“And new you?”
“Doesn’t exist,” I stated. “There’s just this me trying to do better.”
He was quiet long enough for me to hear him deciding not to say something he knew I’d hear wrong. “We got you,” he replied instead.
“I know.”
I hung up and stared at the letter with her name on it until the ink blurred again.
Night rides make me a person who felt alive. I took my bike out on county roads that know me better than some men do. The wind scraped thoughts out of my muddled head. Trees pulled their shadows across the asphalt like curtains cloaking me in the safety of darkness. Headlight turned deer eyes into coins and then out again.
At a crossroads I stopped and cut the engine and let the kind of quiet you only get in the middle of nowhere lay over me. Somewhere far, a dog barked. Closer, something small moved in leaves like it didn’t know men ruin everything they touch.
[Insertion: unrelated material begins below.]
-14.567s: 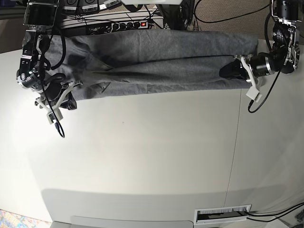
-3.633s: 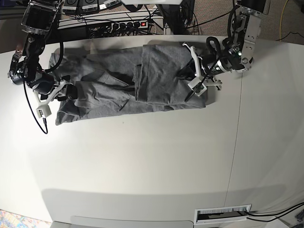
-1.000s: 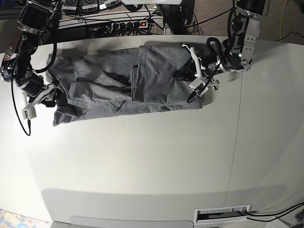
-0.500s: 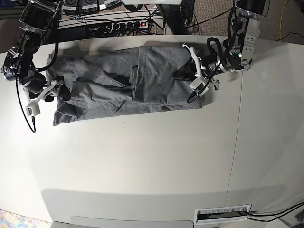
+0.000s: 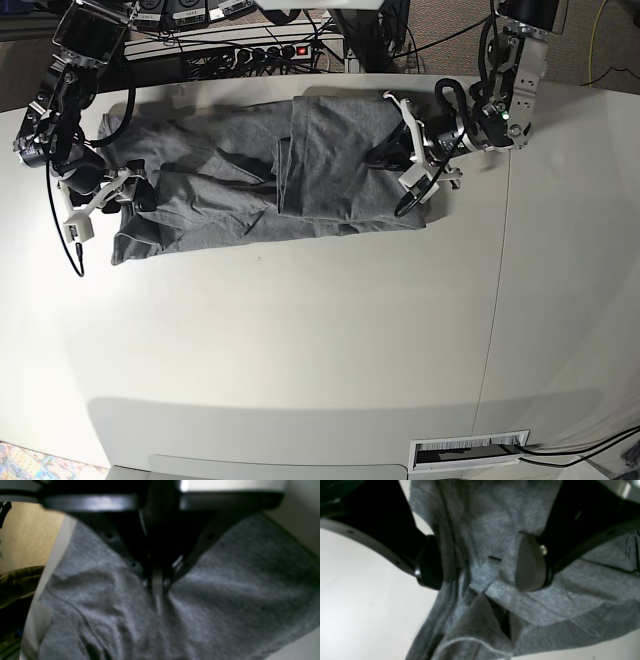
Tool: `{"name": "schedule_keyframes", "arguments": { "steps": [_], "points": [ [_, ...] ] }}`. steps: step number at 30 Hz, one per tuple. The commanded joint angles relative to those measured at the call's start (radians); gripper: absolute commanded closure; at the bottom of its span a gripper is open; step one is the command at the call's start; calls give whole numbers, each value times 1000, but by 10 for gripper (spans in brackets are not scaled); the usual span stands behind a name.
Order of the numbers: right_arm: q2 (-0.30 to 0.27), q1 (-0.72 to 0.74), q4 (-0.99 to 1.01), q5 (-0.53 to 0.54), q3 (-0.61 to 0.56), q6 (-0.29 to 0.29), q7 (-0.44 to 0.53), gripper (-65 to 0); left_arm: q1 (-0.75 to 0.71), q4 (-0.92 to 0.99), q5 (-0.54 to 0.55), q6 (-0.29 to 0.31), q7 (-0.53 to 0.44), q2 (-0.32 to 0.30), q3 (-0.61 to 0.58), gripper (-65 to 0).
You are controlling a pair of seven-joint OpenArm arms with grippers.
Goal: Fold the T-shirt properly
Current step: 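Hold the folded shirt with both grippers and adjust the right gripper's grip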
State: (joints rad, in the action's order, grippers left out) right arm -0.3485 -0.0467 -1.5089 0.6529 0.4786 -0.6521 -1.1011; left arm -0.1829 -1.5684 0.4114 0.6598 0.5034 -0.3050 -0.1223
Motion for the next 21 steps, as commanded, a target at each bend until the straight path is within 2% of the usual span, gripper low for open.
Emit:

“I’m not going to ruin you,” I stated to the dark, and if that makes me a crazy old bastard talking to night like it’s a confessional, then put it on my list. I was already halfway to insanity anyway. I got myself twisted and tied up in a woman more than half my age playing a game with her mind, body, and spirit that I never should have started.
I cranked the bike and headed toward her parents’ subdivision without letting myself decide not to. I rode past their house slow knowing the code to get in. Shanks sat two doors down in a Jeep that used to be neon green and now was black and set up stock just to remain anonymous. He tipped two fingers off the wheel. I didn’t stop. I wanted to. Men who want to do right sometimes do worse because of it. I kept going.
On the way back through town I rolled past city hall and looked at it like you look at a man who thinks his money can turn law into leash. A late light burned in Stanley’s office. He wasn’t there; his assistant was. The building had a new security company sign out front—a dog with its teeth out on a blue shield.
“Cute,” I told it, and kept rolling.
At the cabin, the lock turned clean. New bolt set with long screws. The way you make a door less easy to kick. I set the envelope on the table where I couldn’t miss it in the morning and shook two pills into my palm I don’t like admitting I take. They’re not for pain. Not the kind you can mark on a chart. They slow a heart that thinks it’s a hammer.
I slept two hours. Woke up to nothing. Slept one more. Woke to a text.
Not from her.
From Waverly:
Visitor logs in hand. Campus is rattled. They know they messed up. Got a loop in on a Fed for the funds situation.
Another ping came through.
From Burn:
Bank VP’s wife—Darlene—just bought a plane ticket to Miami. Leaving Friday.
Interesting. Before I could reply, another ping. Followed by another. Somehow my phone had become Grand Central Station.
From Lead:
Your boy moved yards. He’s good. Lifers got him. He eats first today notes from Grip.
From Shanks:
House quiet. Dad left early. Mom cried in the kitchen. Girl hasn’t come downstairs.
From a number I didn’t recognize:
Stop.
No name. No context. Just stop.
Stanley loves that kind of message: two letters pretending to be a sentence. I smiled where no one could see and typed nothing back. Silence is a weapon if you know how to hold it.
After coffee, I lifted the envelope again, weighed it, then set it down. Not yet. Not until I’ve put something under the words. A man with my sins doesn’t get to go in easy on anything.
So I put on my cut. Swung my leg over my bike and started the day the way I start wars when I mean to win them: patient.